December
2003 Issue: 30
Journal of Conceptual Modeling
www.inconcept.com/jcm
To O OR to R:
IS THIS A DATABASE QUESTION?
by Fabian Pascal
The following exchange was culled from the comp.databases.object news group and exposes—yet again—the utter ignorance by practitioners, particularly those with a programming background—of data and database fundamentals. Such ignorance is, of course, rooted in an educational system and industry that fail to require and instill such knowledge, and flouts the scientific foundation of the field. An associated problem—also deriving from educational failure—is the difficulty of many practitioners to express themselves clearly, consistently and succinctly; poorly defined, fuzzy terminology is thrown around, whether it applies/makes sense or not, often to impress the reader with jargon that obscures weaknesses and confusion in arguments. Debunking such material is a royal pain, frequently requiring the invocation of Date’s Incoherence Principle (see The Chasing of Mayflies):
It is difficult to treat coherently that which is incoherent.
Not to mention tedious.
The exchange was initiated by the following, rather meaningless issue statement:
Problem: Which is better, an object database (ODB) or a relational database (RDB)?
I would like to hope—although I suspect it’s not realistic to expect—that not much explanation is necessary as to the silliness of this question. “Better” in what sense? And for what purpose? In fact, are object and relational databases equivalents?
Note: The intended term is DBMS, not database (see next). The two are, of course, distinct, but are used interchangeably in the industry.
The anemic case for relational was made by Mike Bresnahan:
RDBMS's [... provide] a simple flexible model of the data (based in set theory - however that helps) and a general-purpose declarative query language. [...] ODBMS's [...] provide a relatively much more complex data model and procedural query language to navigate it.
It is an indicator of the sad state of foundation knowledge in the industry that even those who take a positive stance on the relational model (RM) do not do so for the proper reasons and, in fact, more often than not have the same poor understanding of it as its detractors.
Essentially RM is predicate logic and set theory applied to database management. It is this dual theoretical foundation that confers a multitude of practical benefits such as soundness, flexibility and simplicity. Yet Bresnahan admits he has no idea why set theory is important. One gets the distinct impression of yet another case of practitioners regurgitating things they “heard” about RM, without having bothered to learn and understand it (and no, I do not mean that they should become logicians or mathematicians). If proponents of RM cannot explain its benefits, what else can we expect other than the general tendency to dismiss it as “just theory” (see below)?
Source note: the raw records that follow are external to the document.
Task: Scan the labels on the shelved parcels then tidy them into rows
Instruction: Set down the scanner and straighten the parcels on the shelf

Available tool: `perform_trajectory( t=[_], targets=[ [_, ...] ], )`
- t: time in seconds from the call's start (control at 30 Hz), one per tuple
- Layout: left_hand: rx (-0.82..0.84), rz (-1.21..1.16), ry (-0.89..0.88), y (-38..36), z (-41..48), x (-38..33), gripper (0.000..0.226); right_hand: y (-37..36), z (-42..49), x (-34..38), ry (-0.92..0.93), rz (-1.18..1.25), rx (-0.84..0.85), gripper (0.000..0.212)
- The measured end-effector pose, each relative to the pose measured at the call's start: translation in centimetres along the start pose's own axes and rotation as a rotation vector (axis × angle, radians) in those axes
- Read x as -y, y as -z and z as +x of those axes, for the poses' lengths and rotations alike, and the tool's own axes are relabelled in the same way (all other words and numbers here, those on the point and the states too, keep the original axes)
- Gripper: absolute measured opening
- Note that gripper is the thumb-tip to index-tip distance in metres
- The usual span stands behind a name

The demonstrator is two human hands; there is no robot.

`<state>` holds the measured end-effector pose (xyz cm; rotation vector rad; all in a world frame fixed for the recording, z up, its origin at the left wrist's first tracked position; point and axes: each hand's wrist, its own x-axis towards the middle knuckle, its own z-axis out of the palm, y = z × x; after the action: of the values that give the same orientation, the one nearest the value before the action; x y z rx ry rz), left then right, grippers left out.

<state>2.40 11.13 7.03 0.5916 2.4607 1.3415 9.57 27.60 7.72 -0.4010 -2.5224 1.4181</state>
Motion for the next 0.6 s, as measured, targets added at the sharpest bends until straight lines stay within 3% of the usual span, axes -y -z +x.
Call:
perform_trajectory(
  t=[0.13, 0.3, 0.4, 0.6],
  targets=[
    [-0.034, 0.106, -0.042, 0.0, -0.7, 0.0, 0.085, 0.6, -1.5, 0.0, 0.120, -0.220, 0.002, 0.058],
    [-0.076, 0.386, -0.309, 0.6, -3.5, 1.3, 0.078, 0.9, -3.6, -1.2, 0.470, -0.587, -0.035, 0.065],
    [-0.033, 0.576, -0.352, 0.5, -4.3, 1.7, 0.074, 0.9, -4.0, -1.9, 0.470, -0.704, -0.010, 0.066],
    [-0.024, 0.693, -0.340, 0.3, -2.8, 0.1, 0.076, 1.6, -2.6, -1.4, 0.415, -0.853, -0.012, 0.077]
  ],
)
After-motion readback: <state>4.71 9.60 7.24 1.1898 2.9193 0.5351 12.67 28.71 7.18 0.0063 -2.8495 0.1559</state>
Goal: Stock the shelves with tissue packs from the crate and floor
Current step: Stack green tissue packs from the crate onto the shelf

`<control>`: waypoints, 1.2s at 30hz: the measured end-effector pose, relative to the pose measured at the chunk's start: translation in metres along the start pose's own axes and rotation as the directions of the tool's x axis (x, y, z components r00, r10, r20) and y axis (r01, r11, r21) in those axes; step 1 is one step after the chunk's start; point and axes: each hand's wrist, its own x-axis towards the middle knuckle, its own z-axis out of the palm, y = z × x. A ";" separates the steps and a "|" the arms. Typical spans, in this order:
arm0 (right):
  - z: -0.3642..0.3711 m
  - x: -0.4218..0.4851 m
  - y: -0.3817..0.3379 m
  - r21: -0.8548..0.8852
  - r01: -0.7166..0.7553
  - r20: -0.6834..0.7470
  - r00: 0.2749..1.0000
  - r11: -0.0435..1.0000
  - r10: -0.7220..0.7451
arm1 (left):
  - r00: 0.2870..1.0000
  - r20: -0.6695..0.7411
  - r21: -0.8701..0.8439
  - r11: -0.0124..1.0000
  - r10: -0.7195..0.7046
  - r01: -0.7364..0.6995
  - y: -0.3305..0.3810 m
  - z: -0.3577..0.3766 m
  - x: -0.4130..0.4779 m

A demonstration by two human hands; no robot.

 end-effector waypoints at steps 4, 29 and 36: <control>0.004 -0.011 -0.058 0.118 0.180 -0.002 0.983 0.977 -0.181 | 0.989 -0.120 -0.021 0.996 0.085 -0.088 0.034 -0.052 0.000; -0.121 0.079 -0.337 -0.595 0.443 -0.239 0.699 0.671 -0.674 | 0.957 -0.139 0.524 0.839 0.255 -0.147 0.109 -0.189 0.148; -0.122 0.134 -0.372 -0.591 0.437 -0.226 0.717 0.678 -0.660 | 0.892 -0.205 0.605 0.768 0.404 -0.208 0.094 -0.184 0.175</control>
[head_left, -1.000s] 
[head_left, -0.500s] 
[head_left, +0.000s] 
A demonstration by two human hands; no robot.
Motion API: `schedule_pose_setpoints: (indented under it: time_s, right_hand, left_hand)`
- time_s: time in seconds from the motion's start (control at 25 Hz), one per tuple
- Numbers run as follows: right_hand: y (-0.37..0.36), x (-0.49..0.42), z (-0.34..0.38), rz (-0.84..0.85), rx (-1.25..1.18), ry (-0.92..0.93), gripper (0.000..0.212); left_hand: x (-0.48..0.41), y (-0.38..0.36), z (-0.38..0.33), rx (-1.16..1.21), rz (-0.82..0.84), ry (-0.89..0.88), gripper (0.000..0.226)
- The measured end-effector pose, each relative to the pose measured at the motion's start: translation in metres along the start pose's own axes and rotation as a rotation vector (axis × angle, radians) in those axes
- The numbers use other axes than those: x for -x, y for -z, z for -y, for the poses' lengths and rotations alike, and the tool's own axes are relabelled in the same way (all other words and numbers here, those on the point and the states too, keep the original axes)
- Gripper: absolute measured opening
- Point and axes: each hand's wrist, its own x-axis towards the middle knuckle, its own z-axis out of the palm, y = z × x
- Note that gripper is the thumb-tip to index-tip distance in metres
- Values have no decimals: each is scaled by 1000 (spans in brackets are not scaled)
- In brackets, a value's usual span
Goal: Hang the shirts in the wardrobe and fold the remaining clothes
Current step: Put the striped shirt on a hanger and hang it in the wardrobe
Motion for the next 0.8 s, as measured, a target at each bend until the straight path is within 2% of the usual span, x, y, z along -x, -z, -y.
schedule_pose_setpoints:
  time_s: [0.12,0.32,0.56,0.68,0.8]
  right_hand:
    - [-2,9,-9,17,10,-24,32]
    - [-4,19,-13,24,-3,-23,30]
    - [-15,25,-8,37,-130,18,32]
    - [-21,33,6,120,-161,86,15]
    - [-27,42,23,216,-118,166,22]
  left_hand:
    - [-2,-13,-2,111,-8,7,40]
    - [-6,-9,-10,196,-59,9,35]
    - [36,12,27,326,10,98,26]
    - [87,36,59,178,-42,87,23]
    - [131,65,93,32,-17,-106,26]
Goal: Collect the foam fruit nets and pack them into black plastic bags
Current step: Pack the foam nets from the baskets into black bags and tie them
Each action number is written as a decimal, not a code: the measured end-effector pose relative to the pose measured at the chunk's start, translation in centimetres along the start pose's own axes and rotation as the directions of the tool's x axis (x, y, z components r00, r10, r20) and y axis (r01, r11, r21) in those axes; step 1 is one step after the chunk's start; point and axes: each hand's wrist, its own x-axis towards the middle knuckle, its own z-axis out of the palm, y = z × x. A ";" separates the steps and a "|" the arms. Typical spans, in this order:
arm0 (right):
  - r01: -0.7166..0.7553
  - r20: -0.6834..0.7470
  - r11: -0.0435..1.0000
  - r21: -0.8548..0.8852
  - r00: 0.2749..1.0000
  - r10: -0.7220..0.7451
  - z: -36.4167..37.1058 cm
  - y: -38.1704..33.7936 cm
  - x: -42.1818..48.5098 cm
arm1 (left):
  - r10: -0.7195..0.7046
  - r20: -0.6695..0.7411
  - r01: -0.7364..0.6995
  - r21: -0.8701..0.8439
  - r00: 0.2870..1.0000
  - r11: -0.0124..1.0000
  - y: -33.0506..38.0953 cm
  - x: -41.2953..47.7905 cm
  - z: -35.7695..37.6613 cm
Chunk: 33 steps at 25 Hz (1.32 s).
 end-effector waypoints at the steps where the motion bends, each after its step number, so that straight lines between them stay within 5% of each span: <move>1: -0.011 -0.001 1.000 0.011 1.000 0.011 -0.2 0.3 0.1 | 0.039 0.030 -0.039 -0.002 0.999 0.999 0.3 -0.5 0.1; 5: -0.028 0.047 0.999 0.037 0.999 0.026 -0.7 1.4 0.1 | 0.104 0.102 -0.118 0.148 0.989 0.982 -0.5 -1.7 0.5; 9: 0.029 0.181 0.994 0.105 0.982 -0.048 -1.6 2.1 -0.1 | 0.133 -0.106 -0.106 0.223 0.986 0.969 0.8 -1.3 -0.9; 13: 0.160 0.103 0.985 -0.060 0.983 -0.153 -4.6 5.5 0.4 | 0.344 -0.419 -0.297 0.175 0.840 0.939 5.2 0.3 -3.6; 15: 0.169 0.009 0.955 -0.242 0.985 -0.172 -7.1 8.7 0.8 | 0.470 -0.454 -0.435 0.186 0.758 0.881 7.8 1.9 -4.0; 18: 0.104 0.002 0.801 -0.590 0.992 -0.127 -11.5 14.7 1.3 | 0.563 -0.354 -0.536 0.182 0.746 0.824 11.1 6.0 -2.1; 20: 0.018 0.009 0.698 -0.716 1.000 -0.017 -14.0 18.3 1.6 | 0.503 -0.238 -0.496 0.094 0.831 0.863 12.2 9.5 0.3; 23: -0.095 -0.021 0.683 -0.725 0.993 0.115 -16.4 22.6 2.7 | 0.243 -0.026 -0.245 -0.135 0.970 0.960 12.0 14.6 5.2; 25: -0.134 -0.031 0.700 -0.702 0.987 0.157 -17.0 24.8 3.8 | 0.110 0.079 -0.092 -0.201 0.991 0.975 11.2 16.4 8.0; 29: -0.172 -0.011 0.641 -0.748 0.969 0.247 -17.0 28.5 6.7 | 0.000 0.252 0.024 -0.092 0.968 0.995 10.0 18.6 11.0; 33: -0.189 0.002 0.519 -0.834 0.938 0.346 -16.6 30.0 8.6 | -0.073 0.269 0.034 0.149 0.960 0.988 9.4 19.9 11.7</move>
Note: Bresnahan says “model of the data”, which quite likely betrays confusion between the enterprise-specific conceptual or logical models and the general data model via which the former are mapped to the latter. A data model is not a model of the data of a specific enterprise, but a theory of data in general, and we would actually prefer the term data theory (see DATABASE FOUNDATIONS paper #4, Un-muddling Modeling).
Now, true RDBMSs (TRDBMS) could—and would—provide a declarative data (not just query) language, which may or may not be general purpose. But Bresnahan most likely refers to current commercial products, which are not TRDBMSs, but rather SQL DBMSs., First, SQL is a data language that is neither based on the relational model as defined by its inventor, nor a general purpose language. And second, while SQL is more declarative than what preceded it, it is less so than what it could and should have been.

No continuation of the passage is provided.